ISCA Archive Eurospeech 1993
ISCA Archive Eurospeech 1993

Integration of a prosodic component in an automatic speech recognition system

P. Langlais, Henri Meloni

We present here the integration of a prosodic component in an automatic speech recognition system. We have decided to restrict our sphere of investigation to corpus of steady grammatical structures (sentences) utterered in a straightforward manner. A bottom-up identification system of prosodic labels organized into a hierarchy allows to point out in a sentence the occurences of some prosodic phenomena (two-way emergence of a vowel fundamental frequency, lengthening of its duration ...). Then, a statistical analysis module quantizes - for a given corpus - the correlations between linguistic units and particular labels configurations. The rules we achieve are just as well used for bottom-up identification of component limits in a sentence as for top-down verification of lexical hypothesis. The recognition process splits up into several stages: a bottom-up acoustic and phonetic decoding allows to a lexical access module to output, for each detected vocalic area, a valued cohort of potential words.
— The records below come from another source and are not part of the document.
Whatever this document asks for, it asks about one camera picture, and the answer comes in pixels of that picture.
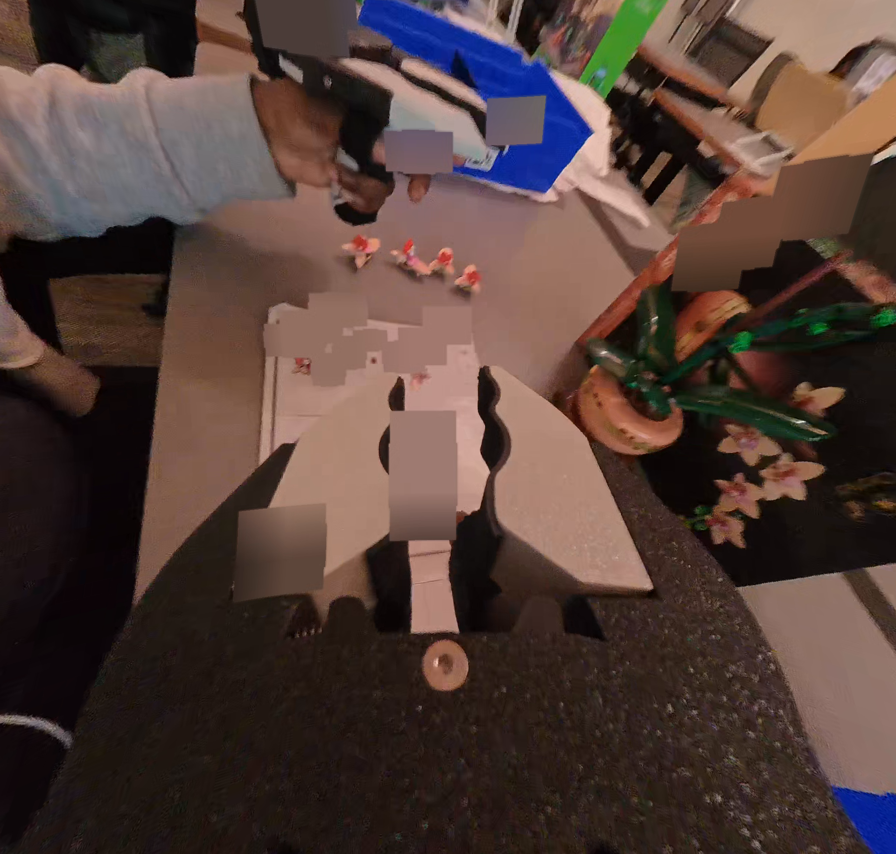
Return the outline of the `green printed box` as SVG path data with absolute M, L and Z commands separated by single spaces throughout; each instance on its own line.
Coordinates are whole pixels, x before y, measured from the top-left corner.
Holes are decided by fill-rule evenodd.
M 560 0 L 535 59 L 608 98 L 668 0 Z

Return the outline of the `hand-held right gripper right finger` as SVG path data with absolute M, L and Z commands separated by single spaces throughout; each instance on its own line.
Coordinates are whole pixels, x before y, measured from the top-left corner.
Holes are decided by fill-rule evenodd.
M 497 366 L 477 375 L 488 475 L 450 556 L 463 633 L 600 633 L 591 600 L 654 586 L 586 436 Z

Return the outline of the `grey desk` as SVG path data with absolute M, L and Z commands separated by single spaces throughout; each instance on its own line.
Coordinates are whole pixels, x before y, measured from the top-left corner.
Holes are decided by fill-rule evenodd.
M 443 178 L 417 206 L 381 212 L 392 235 L 444 235 L 485 272 L 474 309 L 478 354 L 548 397 L 579 367 L 580 333 L 633 280 L 628 254 L 579 196 L 537 205 Z M 134 600 L 185 538 L 258 464 L 262 325 L 270 306 L 357 288 L 376 319 L 419 323 L 442 289 L 377 264 L 354 276 L 334 258 L 348 239 L 325 192 L 234 203 L 175 240 Z M 894 643 L 871 596 L 894 606 L 894 544 L 881 567 L 742 589 L 778 655 L 812 746 L 836 787 L 894 791 Z

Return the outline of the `cardboard box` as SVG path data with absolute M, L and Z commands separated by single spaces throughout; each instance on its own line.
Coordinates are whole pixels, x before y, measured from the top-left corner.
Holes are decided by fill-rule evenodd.
M 877 154 L 894 142 L 894 56 L 887 56 L 851 88 L 788 64 L 775 78 L 753 126 L 790 149 L 789 162 Z

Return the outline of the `blue box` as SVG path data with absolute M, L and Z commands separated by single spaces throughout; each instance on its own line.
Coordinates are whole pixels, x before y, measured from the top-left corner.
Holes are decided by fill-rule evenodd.
M 397 0 L 364 0 L 358 22 L 387 38 L 402 52 L 445 74 L 458 57 L 483 99 L 546 99 L 542 142 L 514 145 L 491 169 L 456 167 L 457 174 L 509 188 L 546 193 L 591 136 L 591 129 L 556 85 L 547 68 L 521 52 L 476 31 Z

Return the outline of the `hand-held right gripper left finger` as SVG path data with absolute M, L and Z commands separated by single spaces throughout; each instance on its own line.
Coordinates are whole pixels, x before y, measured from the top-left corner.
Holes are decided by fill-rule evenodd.
M 321 628 L 330 604 L 342 597 L 375 606 L 366 552 L 389 530 L 388 471 L 380 443 L 391 419 L 390 404 L 404 407 L 400 377 L 375 377 L 320 417 L 297 441 L 270 507 L 324 504 L 327 545 L 322 588 L 311 591 L 316 616 L 306 616 L 307 633 Z

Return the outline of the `person's left forearm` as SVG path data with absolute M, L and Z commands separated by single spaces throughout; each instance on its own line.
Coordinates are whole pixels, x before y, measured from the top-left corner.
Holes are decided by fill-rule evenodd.
M 235 200 L 295 194 L 277 172 L 251 76 L 96 84 L 59 64 L 1 72 L 2 241 L 192 224 Z

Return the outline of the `black chair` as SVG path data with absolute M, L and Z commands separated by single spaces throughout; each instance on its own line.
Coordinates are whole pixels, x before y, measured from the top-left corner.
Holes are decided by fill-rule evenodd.
M 115 83 L 147 66 L 170 78 L 195 72 L 197 0 L 27 0 L 39 64 Z

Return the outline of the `long wooden table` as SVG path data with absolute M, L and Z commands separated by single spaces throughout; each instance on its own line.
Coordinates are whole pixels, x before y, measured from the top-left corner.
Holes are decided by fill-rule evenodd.
M 725 165 L 769 176 L 790 159 L 772 133 L 742 122 L 744 105 L 692 61 L 645 43 L 635 57 L 645 67 L 650 102 Z

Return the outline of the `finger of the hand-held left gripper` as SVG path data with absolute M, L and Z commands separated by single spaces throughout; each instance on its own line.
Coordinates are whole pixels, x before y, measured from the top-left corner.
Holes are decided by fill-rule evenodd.
M 451 101 L 433 92 L 392 97 L 387 132 L 447 133 L 453 157 L 463 165 L 491 167 L 492 147 L 485 138 L 484 105 Z
M 471 86 L 415 57 L 402 58 L 399 73 L 413 85 L 443 99 L 482 99 Z

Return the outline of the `person's left hand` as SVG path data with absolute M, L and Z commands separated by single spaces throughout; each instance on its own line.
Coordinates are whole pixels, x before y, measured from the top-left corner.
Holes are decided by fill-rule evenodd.
M 279 174 L 311 188 L 336 186 L 357 210 L 380 210 L 395 184 L 337 161 L 345 111 L 329 98 L 309 95 L 289 78 L 252 77 L 252 103 Z

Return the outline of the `black orchid picture box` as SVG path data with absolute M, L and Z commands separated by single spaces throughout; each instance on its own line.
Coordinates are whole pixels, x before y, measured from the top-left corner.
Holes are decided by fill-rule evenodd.
M 795 206 L 739 172 L 681 230 L 714 245 L 700 286 L 675 276 L 680 236 L 578 347 L 573 418 L 630 455 L 737 586 L 894 562 L 894 286 L 790 232 Z

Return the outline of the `orchid instruction booklet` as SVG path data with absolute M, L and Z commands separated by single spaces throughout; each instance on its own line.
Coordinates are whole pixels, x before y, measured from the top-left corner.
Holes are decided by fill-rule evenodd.
M 380 443 L 388 471 L 389 530 L 365 555 L 377 600 L 409 613 L 414 634 L 457 634 L 449 577 L 455 513 L 475 510 L 487 470 L 477 452 L 479 363 L 468 307 L 424 308 L 421 325 L 371 320 L 363 301 L 308 308 L 279 305 L 264 327 L 266 349 L 260 461 L 300 436 L 375 377 L 400 377 L 404 407 L 390 404 Z M 294 357 L 312 360 L 293 375 Z M 420 390 L 409 376 L 428 371 Z M 264 506 L 239 518 L 233 595 L 237 602 L 322 588 L 324 504 Z

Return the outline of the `dark dining chair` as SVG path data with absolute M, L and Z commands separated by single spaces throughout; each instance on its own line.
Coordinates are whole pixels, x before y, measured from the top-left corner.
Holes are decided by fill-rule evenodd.
M 674 119 L 656 100 L 611 89 L 607 104 L 620 129 L 612 145 L 615 167 L 625 171 L 628 181 L 638 188 L 652 206 L 685 167 L 698 166 L 703 158 L 699 140 Z M 644 187 L 644 176 L 661 154 L 666 165 Z

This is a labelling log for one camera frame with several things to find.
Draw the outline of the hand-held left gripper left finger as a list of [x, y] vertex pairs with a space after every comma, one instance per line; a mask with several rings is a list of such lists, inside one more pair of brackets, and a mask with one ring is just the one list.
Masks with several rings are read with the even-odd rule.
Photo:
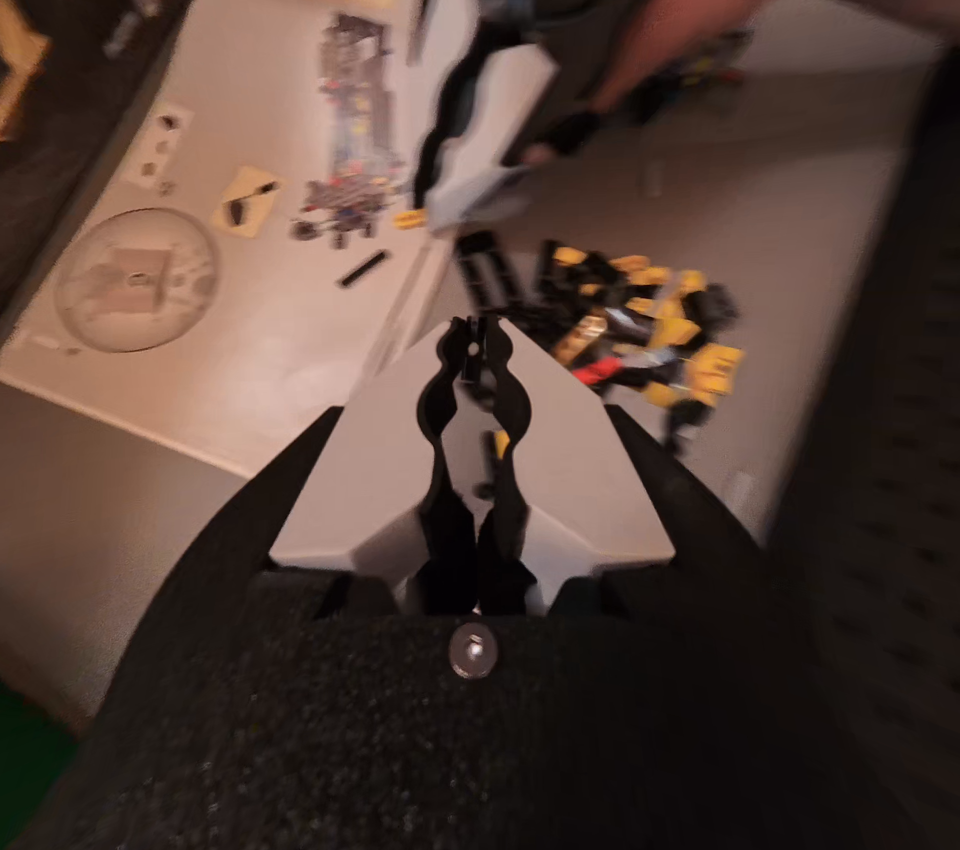
[[443, 445], [472, 343], [455, 317], [350, 398], [271, 546], [277, 570], [371, 579], [414, 613], [474, 611], [474, 515]]

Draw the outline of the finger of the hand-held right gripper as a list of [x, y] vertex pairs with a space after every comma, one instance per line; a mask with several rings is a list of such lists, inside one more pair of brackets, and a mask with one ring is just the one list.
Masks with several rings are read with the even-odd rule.
[[474, 79], [464, 129], [447, 132], [438, 149], [436, 182], [423, 208], [431, 232], [471, 222], [492, 222], [526, 208], [529, 186], [522, 166], [507, 166], [507, 151], [551, 83], [557, 64], [526, 44], [494, 53]]
[[478, 0], [428, 0], [418, 56], [409, 59], [411, 207], [465, 213], [488, 188], [486, 76], [455, 78], [452, 114], [441, 96], [480, 25]]

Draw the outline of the lego chassis assembly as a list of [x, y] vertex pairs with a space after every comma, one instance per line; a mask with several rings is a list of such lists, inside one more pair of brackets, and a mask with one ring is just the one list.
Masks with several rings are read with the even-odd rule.
[[740, 60], [754, 35], [755, 29], [750, 27], [728, 29], [645, 78], [630, 91], [623, 105], [629, 122], [647, 124], [661, 111], [687, 97], [741, 87], [746, 71]]

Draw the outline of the pile of yellow black lego pieces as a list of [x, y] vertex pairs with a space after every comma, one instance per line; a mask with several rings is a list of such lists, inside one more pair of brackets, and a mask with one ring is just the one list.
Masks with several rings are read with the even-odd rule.
[[674, 457], [733, 390], [743, 352], [720, 337], [738, 307], [699, 270], [546, 240], [527, 295], [493, 231], [458, 238], [454, 258], [478, 334], [507, 319], [597, 396], [635, 392], [662, 414], [660, 442]]

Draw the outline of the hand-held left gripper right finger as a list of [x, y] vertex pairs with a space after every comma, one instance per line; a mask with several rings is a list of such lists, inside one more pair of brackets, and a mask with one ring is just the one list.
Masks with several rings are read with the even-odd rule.
[[669, 563], [603, 401], [505, 318], [488, 320], [485, 356], [507, 443], [478, 537], [481, 612], [543, 615], [569, 580]]

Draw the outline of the lego set box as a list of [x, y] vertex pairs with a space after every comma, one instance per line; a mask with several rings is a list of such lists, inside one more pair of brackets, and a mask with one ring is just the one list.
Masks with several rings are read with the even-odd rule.
[[188, 3], [2, 0], [2, 310]]

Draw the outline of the lego instruction booklet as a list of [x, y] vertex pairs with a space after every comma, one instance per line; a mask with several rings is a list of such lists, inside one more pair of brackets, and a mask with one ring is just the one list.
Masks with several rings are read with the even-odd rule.
[[94, 426], [238, 477], [404, 345], [440, 51], [419, 0], [194, 0], [146, 118], [2, 349], [2, 435]]

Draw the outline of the small black lego piece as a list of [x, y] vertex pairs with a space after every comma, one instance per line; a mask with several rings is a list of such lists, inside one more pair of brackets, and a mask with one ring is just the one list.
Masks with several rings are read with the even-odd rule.
[[455, 327], [458, 383], [476, 401], [491, 398], [496, 388], [488, 353], [489, 324], [490, 316], [481, 314], [460, 319]]

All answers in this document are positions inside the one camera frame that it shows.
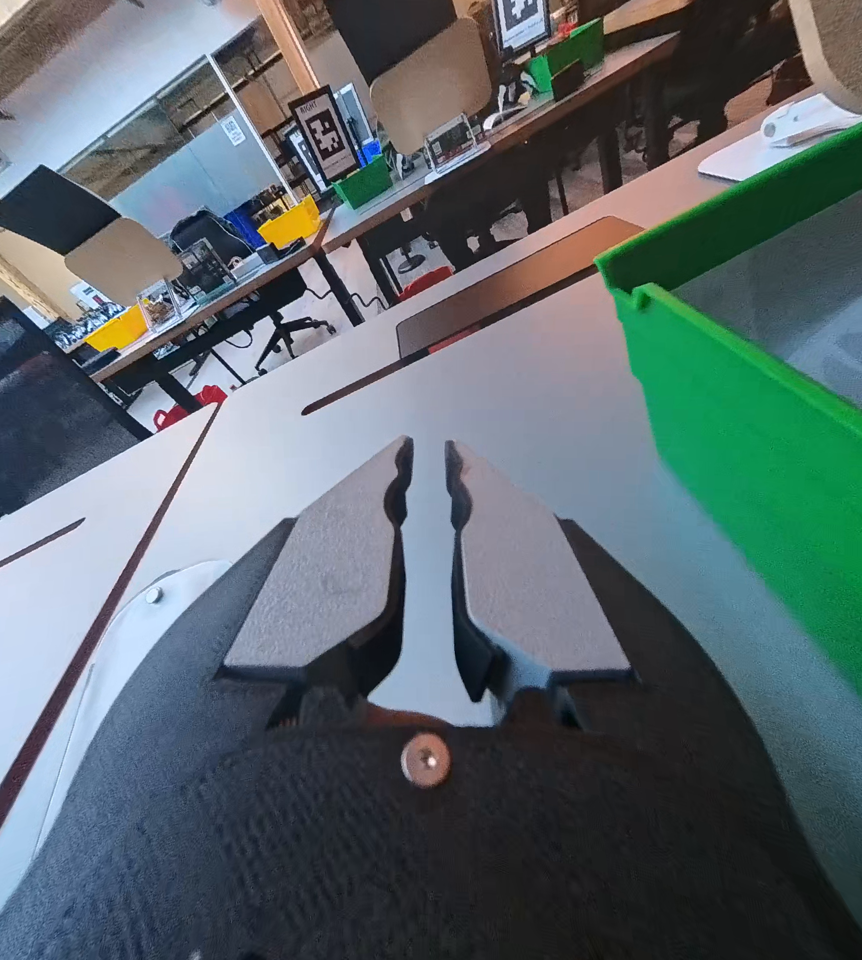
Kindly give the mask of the small green plastic bin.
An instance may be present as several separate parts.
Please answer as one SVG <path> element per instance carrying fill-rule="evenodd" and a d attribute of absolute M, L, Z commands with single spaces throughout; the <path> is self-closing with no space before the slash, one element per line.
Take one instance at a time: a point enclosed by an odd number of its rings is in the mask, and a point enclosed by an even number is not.
<path fill-rule="evenodd" d="M 574 27 L 569 34 L 531 57 L 524 70 L 537 93 L 551 93 L 553 78 L 572 64 L 580 64 L 583 74 L 598 70 L 605 58 L 605 21 L 595 18 Z"/>
<path fill-rule="evenodd" d="M 389 166 L 380 152 L 365 166 L 332 184 L 336 196 L 352 210 L 359 210 L 387 193 L 393 186 Z"/>

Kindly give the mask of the black backpack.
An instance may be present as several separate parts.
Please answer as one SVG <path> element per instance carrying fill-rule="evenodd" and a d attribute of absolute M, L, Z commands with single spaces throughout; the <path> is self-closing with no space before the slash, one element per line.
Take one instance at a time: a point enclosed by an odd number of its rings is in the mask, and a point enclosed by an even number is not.
<path fill-rule="evenodd" d="M 199 241 L 207 241 L 217 258 L 229 269 L 254 253 L 254 247 L 231 222 L 208 208 L 182 219 L 168 234 L 168 242 L 176 253 L 184 252 Z"/>

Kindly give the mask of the black office chair base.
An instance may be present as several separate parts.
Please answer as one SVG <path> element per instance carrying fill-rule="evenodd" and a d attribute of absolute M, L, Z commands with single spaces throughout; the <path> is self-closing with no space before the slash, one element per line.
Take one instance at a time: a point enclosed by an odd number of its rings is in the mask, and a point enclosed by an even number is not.
<path fill-rule="evenodd" d="M 268 372 L 266 361 L 270 354 L 280 354 L 281 351 L 285 351 L 291 359 L 296 358 L 293 340 L 296 333 L 321 329 L 326 330 L 330 336 L 338 333 L 333 324 L 310 316 L 286 319 L 280 312 L 275 311 L 269 315 L 269 318 L 273 323 L 273 333 L 254 365 L 259 376 L 264 376 Z"/>

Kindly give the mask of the wooden desk with black legs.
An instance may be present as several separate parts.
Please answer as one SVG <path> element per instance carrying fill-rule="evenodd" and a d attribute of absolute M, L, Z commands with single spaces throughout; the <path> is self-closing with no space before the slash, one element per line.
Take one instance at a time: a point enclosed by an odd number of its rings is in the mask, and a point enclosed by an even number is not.
<path fill-rule="evenodd" d="M 426 182 L 412 174 L 390 191 L 354 211 L 339 207 L 328 223 L 315 262 L 327 284 L 349 297 L 328 254 L 357 242 L 388 306 L 399 294 L 380 262 L 384 255 L 423 234 L 439 242 L 444 256 L 461 270 L 473 261 L 467 237 L 480 240 L 477 255 L 494 252 L 490 226 L 519 204 L 529 211 L 529 233 L 552 221 L 549 184 L 571 155 L 594 143 L 605 194 L 623 184 L 619 127 L 631 114 L 631 96 L 643 97 L 643 126 L 653 170 L 668 160 L 667 126 L 658 85 L 679 43 L 668 31 L 605 54 L 602 66 L 561 100 L 539 96 L 534 105 L 486 138 L 488 149 L 442 178 Z"/>
<path fill-rule="evenodd" d="M 250 271 L 227 289 L 210 295 L 181 322 L 162 332 L 147 333 L 121 351 L 107 366 L 92 373 L 90 378 L 106 389 L 122 389 L 128 394 L 155 383 L 187 414 L 196 413 L 204 405 L 174 378 L 173 372 L 190 361 L 211 354 L 217 345 L 235 334 L 253 330 L 260 320 L 293 303 L 295 297 L 285 297 L 283 293 L 293 282 L 284 281 L 284 278 L 310 260 L 317 263 L 330 293 L 352 326 L 362 325 L 365 317 L 324 251 L 325 236 L 335 214 L 335 209 L 327 212 L 319 232 L 310 243 Z"/>

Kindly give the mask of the yellow plastic bin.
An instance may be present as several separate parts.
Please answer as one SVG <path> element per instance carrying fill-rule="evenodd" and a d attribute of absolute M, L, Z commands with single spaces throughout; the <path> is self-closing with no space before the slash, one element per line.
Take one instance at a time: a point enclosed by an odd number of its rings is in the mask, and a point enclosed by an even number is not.
<path fill-rule="evenodd" d="M 122 350 L 148 333 L 148 323 L 142 307 L 134 305 L 123 313 L 109 319 L 89 334 L 84 342 L 99 353 L 107 350 Z"/>
<path fill-rule="evenodd" d="M 320 227 L 317 203 L 312 196 L 307 196 L 274 219 L 263 222 L 257 233 L 267 244 L 283 251 L 297 241 L 313 239 Z"/>

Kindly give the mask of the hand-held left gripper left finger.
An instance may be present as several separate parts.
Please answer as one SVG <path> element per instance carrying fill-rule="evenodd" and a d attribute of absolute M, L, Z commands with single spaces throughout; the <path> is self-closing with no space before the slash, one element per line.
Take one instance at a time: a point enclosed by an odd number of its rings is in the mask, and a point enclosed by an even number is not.
<path fill-rule="evenodd" d="M 365 698 L 402 647 L 402 526 L 413 439 L 400 436 L 293 521 L 222 669 Z"/>

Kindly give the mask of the brown cardboard box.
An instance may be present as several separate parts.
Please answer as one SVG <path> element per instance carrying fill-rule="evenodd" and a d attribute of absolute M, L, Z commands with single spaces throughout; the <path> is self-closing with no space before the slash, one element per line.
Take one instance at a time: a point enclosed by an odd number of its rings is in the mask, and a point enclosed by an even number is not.
<path fill-rule="evenodd" d="M 833 104 L 862 114 L 862 1 L 790 1 L 805 68 Z"/>

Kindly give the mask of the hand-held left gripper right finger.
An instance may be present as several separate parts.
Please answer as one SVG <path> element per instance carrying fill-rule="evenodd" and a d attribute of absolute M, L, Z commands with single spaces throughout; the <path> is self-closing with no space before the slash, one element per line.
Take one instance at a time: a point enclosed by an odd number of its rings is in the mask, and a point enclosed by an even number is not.
<path fill-rule="evenodd" d="M 466 444 L 445 444 L 454 657 L 472 702 L 625 681 L 628 656 L 558 517 Z"/>

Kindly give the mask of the clear acrylic display case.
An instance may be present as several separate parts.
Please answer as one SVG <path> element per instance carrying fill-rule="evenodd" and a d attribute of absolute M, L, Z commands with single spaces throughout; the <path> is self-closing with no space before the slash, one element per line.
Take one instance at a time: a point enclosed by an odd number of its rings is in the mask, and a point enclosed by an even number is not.
<path fill-rule="evenodd" d="M 161 279 L 138 294 L 137 306 L 151 333 L 162 332 L 182 320 L 182 300 L 173 282 Z"/>
<path fill-rule="evenodd" d="M 427 182 L 442 178 L 481 156 L 489 148 L 486 139 L 475 133 L 468 116 L 459 113 L 429 132 L 424 139 L 424 153 L 429 166 Z"/>

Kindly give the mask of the blue plastic bin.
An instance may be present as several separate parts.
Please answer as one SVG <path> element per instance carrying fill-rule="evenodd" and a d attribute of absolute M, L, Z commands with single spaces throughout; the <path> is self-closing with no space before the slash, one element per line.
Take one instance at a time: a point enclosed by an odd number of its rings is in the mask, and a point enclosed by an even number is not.
<path fill-rule="evenodd" d="M 257 250 L 267 245 L 267 241 L 259 233 L 258 225 L 252 216 L 253 198 L 246 200 L 233 210 L 224 215 L 224 219 L 229 222 L 234 230 L 249 244 Z"/>

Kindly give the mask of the printed tag sign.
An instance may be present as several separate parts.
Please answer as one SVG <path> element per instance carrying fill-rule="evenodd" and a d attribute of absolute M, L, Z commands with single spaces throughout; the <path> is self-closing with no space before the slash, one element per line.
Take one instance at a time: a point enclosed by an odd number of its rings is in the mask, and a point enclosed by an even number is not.
<path fill-rule="evenodd" d="M 548 1 L 492 1 L 492 10 L 501 54 L 529 50 L 552 33 Z"/>
<path fill-rule="evenodd" d="M 333 90 L 325 85 L 289 102 L 289 111 L 330 184 L 362 168 Z"/>

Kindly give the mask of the large green plastic bin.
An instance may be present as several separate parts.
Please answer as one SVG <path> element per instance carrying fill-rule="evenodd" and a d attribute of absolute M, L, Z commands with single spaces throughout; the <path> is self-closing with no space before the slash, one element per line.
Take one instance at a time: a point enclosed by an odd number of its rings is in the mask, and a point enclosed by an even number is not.
<path fill-rule="evenodd" d="M 862 698 L 862 410 L 674 289 L 862 191 L 862 123 L 595 263 L 657 452 Z"/>
A first bottom-up extractor eliminates from these cohorts, candidates which cannot be superimposed on the measured prosodic factors and next suggest a filling in every cohort adding to the acoustic score of each word its micro-prosodic mark. Then, the grammatically correct phonemic strings, by means of proposition of valued hypotheses on the utterance divided in intonative groups. A mark representing the adequacy of the prosodic parameters measured with those found in the corpus, is allocated to each candidate sentence.